Свистун выругался, распустил мехи гармони – и пошел.
Сияло солнце.
Желаемых пятаков с Камчатки Федор не привез – из шести месяцев три болел. Скрутило так, что еле выбрался. Привез четыреста рублей, так ведь это все равно что за семь верст киселя хлебать… Отлежался дома, дождался, когда проселок окрепнет. С клюкой-подпоркой и отправился в деревню— сбылось-таки, сторговал недорого домишко, главное – на том самом месте, где когда-то стоял родительский дом.

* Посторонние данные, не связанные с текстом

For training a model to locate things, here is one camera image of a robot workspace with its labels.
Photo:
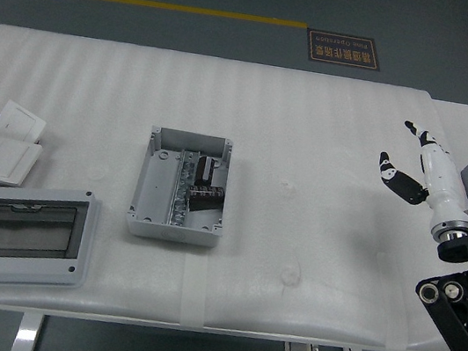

Жена, Анна – мыслимое ли дело: в деревню мужик сматывается – с причетами угрожала повеситься. Федор снял с гвоздя бельевую веревку, бросил ей под ноги:
– На, вешайся. Мыло на полке.
Собрал бельишко в чемодан, увязал книги, рукописи, договорился с соседом-шофером, – и укатил в деревню за сорок верст.
В районе церквей не осталось, ни единой. Встретились в соседнем районе – на открытой паперти храма. Старик, наполовину парализованный, голова трясется, глаза обессмысленно-пустые, веки воспаленные, красные, гноятся – слеза в каналы не проходит, вечно плачет.
И все-таки узнал. Лет уже тридцать не видел: вот тебе и на – Свистун!
– Что, Гришка Броднев, трясет?
– Трясеть…
– А в церковь-то пошто? Пятаки просишь? Или грехи замаливаешь?
– Замоливаю… Осподи, помоги… Пензии-то нету.
– Нет тебе прощенья, Свистун.
– На кресте разбойник прошшон… на кресте.
– Так ты ведь тысячно разбойник!.. Ты иди в мир прощенья просить, а уж потом сюда.
– Тысячно, тысячно так. А ты почем меня знаешь – кто ты? Зрю плохо. – Старик пытался вздернуть беспомощную руку, чтобы осушить тряпицей глаза.